Start of GIVEN DATA
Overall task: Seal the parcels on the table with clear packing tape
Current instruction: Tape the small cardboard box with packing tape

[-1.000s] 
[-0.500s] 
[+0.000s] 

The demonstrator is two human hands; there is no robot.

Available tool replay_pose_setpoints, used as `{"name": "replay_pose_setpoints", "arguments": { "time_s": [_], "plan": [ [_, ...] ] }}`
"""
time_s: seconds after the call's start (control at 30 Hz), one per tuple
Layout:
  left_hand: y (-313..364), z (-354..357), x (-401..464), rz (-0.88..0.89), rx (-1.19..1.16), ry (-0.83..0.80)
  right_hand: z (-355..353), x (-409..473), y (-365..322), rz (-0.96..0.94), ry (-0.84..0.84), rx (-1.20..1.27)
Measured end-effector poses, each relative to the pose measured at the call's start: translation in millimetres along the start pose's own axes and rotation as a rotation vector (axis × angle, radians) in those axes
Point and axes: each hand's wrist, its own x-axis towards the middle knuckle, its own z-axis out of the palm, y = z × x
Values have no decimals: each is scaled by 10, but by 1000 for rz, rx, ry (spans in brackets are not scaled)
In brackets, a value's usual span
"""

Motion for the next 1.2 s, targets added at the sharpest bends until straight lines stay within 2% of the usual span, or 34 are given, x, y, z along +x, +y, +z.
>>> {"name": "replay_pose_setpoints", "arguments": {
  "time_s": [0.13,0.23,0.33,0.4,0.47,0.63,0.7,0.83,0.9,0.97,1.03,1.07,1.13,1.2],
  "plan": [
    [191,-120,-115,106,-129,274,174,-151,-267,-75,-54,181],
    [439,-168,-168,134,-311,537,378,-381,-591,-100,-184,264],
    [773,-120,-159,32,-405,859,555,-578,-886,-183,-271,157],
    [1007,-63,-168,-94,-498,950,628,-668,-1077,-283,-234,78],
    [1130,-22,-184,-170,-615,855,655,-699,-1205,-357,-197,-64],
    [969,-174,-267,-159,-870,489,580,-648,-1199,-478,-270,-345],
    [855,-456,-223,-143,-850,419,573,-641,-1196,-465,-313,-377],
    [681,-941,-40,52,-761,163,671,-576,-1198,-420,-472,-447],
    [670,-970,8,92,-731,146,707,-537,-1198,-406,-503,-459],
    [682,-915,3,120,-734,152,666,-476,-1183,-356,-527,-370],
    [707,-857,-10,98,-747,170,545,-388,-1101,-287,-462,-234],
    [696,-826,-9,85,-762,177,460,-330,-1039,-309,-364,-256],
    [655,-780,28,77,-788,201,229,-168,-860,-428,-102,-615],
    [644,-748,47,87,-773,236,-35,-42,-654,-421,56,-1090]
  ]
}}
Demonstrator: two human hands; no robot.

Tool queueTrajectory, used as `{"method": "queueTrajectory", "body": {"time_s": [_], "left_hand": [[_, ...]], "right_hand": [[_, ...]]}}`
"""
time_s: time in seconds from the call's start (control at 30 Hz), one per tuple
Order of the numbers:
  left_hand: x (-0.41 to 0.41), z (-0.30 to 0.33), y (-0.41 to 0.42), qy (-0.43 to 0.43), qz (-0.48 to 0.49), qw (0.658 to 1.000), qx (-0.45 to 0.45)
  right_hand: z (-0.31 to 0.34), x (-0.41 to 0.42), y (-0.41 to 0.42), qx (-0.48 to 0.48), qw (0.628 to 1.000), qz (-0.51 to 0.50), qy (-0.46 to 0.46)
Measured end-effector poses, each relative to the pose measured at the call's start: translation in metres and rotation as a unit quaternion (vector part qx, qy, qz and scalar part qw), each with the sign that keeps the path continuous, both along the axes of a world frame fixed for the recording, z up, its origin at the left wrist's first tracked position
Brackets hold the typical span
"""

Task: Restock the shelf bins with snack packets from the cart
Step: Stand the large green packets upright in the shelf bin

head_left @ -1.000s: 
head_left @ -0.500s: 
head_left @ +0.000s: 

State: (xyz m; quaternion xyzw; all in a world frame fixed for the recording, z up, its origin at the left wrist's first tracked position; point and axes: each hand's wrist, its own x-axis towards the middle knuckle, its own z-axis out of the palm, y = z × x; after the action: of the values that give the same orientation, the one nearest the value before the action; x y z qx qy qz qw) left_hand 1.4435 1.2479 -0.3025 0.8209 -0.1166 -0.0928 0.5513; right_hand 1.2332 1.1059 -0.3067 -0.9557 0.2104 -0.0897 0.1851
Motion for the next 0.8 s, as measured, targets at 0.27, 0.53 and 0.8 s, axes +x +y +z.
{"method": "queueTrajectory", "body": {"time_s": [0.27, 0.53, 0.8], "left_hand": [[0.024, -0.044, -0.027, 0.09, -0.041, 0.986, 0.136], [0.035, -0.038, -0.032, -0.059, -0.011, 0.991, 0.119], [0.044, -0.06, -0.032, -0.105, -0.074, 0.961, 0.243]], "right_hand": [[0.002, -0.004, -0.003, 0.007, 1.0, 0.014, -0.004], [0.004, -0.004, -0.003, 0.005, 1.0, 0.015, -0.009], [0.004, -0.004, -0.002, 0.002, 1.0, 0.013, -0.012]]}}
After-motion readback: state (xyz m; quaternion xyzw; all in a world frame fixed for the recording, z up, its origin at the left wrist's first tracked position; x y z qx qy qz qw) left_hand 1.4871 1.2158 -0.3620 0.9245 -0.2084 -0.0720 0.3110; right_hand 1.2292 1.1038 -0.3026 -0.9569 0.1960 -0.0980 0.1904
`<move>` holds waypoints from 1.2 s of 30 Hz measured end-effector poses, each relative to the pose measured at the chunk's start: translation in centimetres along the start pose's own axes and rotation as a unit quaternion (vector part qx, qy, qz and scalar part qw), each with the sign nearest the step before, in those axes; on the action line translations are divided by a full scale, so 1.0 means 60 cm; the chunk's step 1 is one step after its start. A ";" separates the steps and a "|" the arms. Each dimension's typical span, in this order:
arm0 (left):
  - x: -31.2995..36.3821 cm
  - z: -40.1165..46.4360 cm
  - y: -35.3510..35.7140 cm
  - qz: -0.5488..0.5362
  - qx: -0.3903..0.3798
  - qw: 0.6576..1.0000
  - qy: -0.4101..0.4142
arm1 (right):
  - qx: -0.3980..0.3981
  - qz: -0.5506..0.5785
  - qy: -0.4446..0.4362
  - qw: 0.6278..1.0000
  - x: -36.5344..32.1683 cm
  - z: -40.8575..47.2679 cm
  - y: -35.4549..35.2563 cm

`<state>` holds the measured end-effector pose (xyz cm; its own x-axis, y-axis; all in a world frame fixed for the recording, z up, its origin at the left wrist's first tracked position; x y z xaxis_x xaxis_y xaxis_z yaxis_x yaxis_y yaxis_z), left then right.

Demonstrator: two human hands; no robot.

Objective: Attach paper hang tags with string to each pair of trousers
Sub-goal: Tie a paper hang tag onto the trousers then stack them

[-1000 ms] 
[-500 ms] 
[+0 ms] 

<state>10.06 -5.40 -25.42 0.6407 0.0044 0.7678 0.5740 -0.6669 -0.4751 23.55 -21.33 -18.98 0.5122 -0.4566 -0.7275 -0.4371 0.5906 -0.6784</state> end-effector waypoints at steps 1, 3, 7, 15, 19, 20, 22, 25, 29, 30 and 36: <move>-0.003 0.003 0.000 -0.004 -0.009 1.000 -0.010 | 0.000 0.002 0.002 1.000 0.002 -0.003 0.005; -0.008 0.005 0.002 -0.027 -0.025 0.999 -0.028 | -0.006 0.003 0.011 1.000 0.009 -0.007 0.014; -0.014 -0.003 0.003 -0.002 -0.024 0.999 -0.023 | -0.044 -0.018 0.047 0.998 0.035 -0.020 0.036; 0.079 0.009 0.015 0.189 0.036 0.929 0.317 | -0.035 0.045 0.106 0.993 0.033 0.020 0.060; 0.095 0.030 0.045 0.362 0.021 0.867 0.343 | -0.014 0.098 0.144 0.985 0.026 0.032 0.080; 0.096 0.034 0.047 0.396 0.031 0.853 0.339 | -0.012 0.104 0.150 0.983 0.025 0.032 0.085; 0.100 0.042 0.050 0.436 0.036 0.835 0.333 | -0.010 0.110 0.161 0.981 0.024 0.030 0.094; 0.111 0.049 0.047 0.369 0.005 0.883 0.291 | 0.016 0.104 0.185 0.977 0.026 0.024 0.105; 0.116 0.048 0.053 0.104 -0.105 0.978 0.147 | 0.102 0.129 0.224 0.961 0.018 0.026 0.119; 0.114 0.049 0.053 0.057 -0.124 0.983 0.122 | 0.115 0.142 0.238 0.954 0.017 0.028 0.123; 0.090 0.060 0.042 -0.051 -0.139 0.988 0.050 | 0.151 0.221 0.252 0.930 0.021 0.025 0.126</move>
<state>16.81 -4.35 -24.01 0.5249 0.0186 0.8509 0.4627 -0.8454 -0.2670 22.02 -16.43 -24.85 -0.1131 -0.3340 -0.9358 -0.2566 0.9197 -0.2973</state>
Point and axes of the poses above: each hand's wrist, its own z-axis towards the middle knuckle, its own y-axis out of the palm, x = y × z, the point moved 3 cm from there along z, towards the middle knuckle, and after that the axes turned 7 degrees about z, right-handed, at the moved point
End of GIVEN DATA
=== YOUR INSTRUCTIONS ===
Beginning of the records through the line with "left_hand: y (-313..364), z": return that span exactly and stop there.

=== EXERCISE SOLUTION ===
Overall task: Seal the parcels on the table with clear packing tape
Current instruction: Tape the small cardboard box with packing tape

[-1.000s] 
[-0.500s] 
[+0.000s] 

The demonstrator is two human hands; there is no robot.

Available tool replay_pose_setpoints, used as `{"name": "replay_pose_setpoints", "arguments": { "time_s": [_], "plan": [ [_, ...] ] }}`
"""
time_s: seconds after the call's start (control at 30 Hz), one per tuple
Layout:
  left_hand: y (-313..364), z (-354..357), x (-401..464), rz (-0.88..0.89), rx (-1.19..1.16), ry (-0.83..0.80)

That is the complete output for this exercise.